> _Action item_: What is needed here is every record, retyped without any change.

(Records from a data source)
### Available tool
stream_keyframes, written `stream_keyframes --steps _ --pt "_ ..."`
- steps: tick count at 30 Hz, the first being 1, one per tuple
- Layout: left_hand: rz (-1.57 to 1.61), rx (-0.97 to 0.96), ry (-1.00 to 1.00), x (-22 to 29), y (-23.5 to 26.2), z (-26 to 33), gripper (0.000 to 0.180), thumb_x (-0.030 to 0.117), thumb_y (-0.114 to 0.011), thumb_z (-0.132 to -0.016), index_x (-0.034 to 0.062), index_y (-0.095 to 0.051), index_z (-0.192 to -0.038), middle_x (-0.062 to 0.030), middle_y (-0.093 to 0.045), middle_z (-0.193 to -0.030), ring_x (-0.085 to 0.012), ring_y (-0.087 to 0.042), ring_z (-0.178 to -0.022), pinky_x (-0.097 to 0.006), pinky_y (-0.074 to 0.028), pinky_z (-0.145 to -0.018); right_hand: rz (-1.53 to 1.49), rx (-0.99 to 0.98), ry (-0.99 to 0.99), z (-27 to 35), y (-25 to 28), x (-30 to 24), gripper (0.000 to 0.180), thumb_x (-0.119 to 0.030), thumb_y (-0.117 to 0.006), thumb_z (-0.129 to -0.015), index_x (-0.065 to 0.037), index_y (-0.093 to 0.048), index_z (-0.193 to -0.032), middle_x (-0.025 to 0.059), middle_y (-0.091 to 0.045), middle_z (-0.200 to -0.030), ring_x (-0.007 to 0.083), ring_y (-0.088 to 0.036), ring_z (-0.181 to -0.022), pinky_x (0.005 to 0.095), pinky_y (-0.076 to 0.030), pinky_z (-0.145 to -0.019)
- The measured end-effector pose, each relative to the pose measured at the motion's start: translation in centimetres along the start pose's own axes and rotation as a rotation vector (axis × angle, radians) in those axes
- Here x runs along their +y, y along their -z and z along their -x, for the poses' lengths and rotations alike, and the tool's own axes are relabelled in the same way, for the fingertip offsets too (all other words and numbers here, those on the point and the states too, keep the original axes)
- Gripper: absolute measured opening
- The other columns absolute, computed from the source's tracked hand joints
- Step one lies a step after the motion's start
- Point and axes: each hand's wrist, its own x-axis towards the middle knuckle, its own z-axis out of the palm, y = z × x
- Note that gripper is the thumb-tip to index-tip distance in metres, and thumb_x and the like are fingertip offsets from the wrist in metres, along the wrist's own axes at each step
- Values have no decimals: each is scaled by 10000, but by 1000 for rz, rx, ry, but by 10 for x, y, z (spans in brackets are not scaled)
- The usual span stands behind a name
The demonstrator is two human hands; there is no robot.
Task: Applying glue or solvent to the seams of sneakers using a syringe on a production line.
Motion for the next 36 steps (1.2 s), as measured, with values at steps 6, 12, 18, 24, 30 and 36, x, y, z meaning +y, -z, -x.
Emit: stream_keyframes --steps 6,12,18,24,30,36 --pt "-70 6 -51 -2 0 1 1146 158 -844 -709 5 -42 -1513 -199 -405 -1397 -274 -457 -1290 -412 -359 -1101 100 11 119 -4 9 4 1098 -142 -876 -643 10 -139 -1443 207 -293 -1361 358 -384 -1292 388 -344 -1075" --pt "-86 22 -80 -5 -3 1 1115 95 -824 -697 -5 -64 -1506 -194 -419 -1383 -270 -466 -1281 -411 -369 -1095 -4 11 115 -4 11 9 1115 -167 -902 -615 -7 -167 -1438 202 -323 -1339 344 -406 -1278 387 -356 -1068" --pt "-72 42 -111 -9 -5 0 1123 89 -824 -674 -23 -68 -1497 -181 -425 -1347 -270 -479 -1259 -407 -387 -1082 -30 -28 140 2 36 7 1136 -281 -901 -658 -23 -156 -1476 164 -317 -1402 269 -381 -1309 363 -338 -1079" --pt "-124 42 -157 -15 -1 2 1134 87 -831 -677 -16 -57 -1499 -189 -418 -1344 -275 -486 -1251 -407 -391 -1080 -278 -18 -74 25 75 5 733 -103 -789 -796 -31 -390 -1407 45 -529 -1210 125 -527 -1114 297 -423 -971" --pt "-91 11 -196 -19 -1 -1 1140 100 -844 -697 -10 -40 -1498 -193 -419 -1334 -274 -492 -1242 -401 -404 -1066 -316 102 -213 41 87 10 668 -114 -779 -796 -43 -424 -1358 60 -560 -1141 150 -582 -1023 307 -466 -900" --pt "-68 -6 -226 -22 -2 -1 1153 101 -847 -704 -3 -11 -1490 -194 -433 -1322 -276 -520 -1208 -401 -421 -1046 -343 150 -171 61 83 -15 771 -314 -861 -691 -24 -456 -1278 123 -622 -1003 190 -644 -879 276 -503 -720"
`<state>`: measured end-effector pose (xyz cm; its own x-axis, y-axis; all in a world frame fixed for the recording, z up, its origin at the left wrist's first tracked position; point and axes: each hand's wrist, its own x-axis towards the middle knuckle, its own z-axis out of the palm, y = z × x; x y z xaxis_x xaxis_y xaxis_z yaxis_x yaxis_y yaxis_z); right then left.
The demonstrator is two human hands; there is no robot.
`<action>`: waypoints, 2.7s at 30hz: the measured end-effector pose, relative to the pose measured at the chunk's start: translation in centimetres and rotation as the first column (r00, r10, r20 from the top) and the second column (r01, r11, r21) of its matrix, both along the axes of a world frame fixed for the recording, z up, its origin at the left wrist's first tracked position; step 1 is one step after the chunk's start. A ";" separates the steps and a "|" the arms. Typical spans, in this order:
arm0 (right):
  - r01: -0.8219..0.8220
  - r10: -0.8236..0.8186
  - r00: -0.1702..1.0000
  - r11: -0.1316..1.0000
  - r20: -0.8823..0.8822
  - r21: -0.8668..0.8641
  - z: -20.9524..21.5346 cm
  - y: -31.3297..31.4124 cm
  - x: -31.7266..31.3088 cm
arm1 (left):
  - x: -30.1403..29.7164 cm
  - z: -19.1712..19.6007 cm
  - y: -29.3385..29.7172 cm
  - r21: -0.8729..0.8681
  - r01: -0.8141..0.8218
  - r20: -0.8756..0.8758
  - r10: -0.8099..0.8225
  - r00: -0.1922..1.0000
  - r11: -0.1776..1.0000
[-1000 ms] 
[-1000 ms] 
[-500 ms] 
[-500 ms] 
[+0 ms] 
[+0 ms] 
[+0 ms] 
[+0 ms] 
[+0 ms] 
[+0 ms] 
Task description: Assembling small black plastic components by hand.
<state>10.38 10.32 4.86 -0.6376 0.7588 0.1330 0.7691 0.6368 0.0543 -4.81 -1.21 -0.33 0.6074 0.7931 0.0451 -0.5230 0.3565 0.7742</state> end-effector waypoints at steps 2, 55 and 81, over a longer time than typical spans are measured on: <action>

> _Answer to the problem_:
### Available tool
stream_keyframes, written `stream_keyframes --steps _ --pt "_ ..."`
- steps: tick count at 30 Hz, the first being 1, one per tuple
- Layout: left_hand: rz (-1.57 to 1.61), rx (-0.97 to 0.96), ry (-1.00 to 1.00), x (-22 to 29), y (-23.5 to 26.2), z (-26 to 33), gripper (0.000 to 0.180), thumb_x (-0.030 to 0.117), thumb_y (-0.114 to 0.011), thumb_z (-0.132 to -0.016), index_x (-0.034 to 0.062), index_y (-0.095 to 0.051), index_z (-0.192 to -0.038), middle_x (-0.062 to 0.030), middle_y (-0.093 to 0.045), middle_z (-0.193 to -0.030), ring_x (-0.085 to 0.012), ring_y (-0.087 to 0.042), ring_z (-0.178 to -0.022), pinky_x (-0.097 to 0.006), pinky_y (-0.074 to 0.028), pinky_z (-0.145 to -0.018); right_hand: rz (-1.53 to 1.49), rx (-0.99 to 0.98), ry (-0.99 to 0.99), z (-27 to 35), y (-25 to 28), x (-30 to 24), gripper (0.000 to 0.180), thumb_x (-0.119 to 0.030), thumb_y (-0.117 to 0.006), thumb_z (-0.129 to -0.015), index_x (-0.065 to 0.037), index_y (-0.093 to 0.048), index_z (-0.193 to -0.032), middle_x (-0.025 to 0.059), middle_y (-0.091 to 0.045), middle_z (-0.200 to -0.030), ring_x (-0.007 to 0.083), ring_y (-0.088 to 0.036), ring_z (-0.181 to -0.022), pinky_x (0.005 to 0.095), pinky_y (-0.076 to 0.030), pinky_z (-0.145 to -0.019)
- The measured end-effector pose, each relative to the pose measured at the motion's start: translation in centimetres along the start pose's own axes and rotation as a rotation vector (axis × angle, radians) in those axes
- Here x runs along their +y, y along their -z and z along their -x, for the poses' lengths and rotations alike, and the tool's own axes are relabelled in the same way, for the fingertip offsets too (all other words and numbers here, those on the point and the states too, keep the original axes)
- Gripper: absolute measured opening
- The other columns absolute, computed from the source's tracked hand joints
- Step one lies a step after the motion's start
- Point and axes: each hand's wrist, its own x-axis towards the middle knuckle, its own z-axis out of the palm, y = z × x
- Note that gripper is the thumb-tip to index-tip distance in metres, and thumb_x and the like are fingertip offsets from the wrist in metres, along the wrist's own axes at each step
- Values have no decimals: each is scaled by 10000, but by 1000 for rz, rx, ry, but by 10 for x, y, z (spans in brackets are not scaled)
- The usual span stands behind a name
The demonstrator is two human hands; there is no robot.
Task: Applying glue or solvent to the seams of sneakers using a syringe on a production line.
Motion for the next 36 steps (1.2 s), as measured, with values at steps 6, 12, 18, 24, 30 and 36, x, y, z meaning +y, -z, -x.
Emit: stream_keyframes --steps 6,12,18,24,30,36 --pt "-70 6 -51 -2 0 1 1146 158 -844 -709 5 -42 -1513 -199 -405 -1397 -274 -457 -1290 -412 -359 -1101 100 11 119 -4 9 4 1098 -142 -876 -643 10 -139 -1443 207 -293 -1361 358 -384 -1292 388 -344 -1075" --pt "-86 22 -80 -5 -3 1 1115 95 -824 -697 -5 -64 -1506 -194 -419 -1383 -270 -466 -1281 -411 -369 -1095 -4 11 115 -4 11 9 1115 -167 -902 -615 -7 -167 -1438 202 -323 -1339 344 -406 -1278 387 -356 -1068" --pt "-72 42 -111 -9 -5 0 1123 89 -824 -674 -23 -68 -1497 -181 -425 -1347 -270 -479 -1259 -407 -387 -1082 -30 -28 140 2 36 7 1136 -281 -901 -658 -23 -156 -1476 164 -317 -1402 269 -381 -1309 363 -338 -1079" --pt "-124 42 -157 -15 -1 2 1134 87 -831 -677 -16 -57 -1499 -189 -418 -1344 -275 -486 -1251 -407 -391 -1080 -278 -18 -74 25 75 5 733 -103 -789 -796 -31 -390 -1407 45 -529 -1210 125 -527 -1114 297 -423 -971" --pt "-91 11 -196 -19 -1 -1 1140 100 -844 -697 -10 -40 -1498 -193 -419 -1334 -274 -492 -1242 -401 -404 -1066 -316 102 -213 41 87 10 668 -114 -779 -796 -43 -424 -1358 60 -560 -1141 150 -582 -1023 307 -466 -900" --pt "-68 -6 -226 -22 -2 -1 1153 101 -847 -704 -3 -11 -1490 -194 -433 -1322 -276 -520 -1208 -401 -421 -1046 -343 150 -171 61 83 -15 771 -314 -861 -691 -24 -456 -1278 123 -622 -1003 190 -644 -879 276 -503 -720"
`<state>`: measured end-effector pose (xyz cm; its own x-axis, y-axis; all in a world frame fixed for the recording, z up, its origin at the left wrist's first tracked position; point and axes: each hand's wrist, its own x-axis towards the middle knuckle, its own z-axis out of the palm, y = z × x; x y z xaxis_x xaxis_y xaxis_z yaxis_x yaxis_y yaxis_z); right then left.
The demonstrator is two human hands; there is no robot.
`<action>`: waypoints, 2.7s at 30hz: the measured end-effector pose, relative to the pose measured at the chunk's start: translation in centimetres and rotation as the first column (r00, r10, r20 from the top) and the second column (r01, r11, r21) of its matrix, both along the axes of a world frame fixed for the recording, z up, its origin at the left wrist's first tracked position; step 1 is one step after the chunk's start. A ";" separates the steps and a "|" the arms. Typical spans, in this order:
arm0 (right):
  - r01: -0.8219..0.8220
  - r10: -0.8236..0.8186
  - r00: -0.1702..1.0000
  - r11: -0.1316..1.0000
  - r20: -0.8823..0.8822
  - r21: -0.8668..0.8641
  - z: -20.9524..21.5346 cm
  - y: -31.3297..31.4124 cm
  - x: -31.7266..31.3088 cm
arm1 (left):
  - x: -30.1403..29.7164 cm
  - z: -19.1712..19.6007 cm
  - y: -29.3385..29.7172 cm
  - r21: -0.8729..0.8681
  - r01: -0.8141..0.8218
  - r20: -0.8756..0.8758
  - r10: -0.8099..0.8225
  - r00: -0.1922..1.0000
  - r11: -0.1776..1.0000
[-1000 ms] 
[-1000 ms] 
[-500 ms] 
[-500 ms] 
[+0 ms] 
[+0 ms] 
[+0 ms] 
[+0 ms] 
[+0 ms] 
[+0 ms] 
Task description: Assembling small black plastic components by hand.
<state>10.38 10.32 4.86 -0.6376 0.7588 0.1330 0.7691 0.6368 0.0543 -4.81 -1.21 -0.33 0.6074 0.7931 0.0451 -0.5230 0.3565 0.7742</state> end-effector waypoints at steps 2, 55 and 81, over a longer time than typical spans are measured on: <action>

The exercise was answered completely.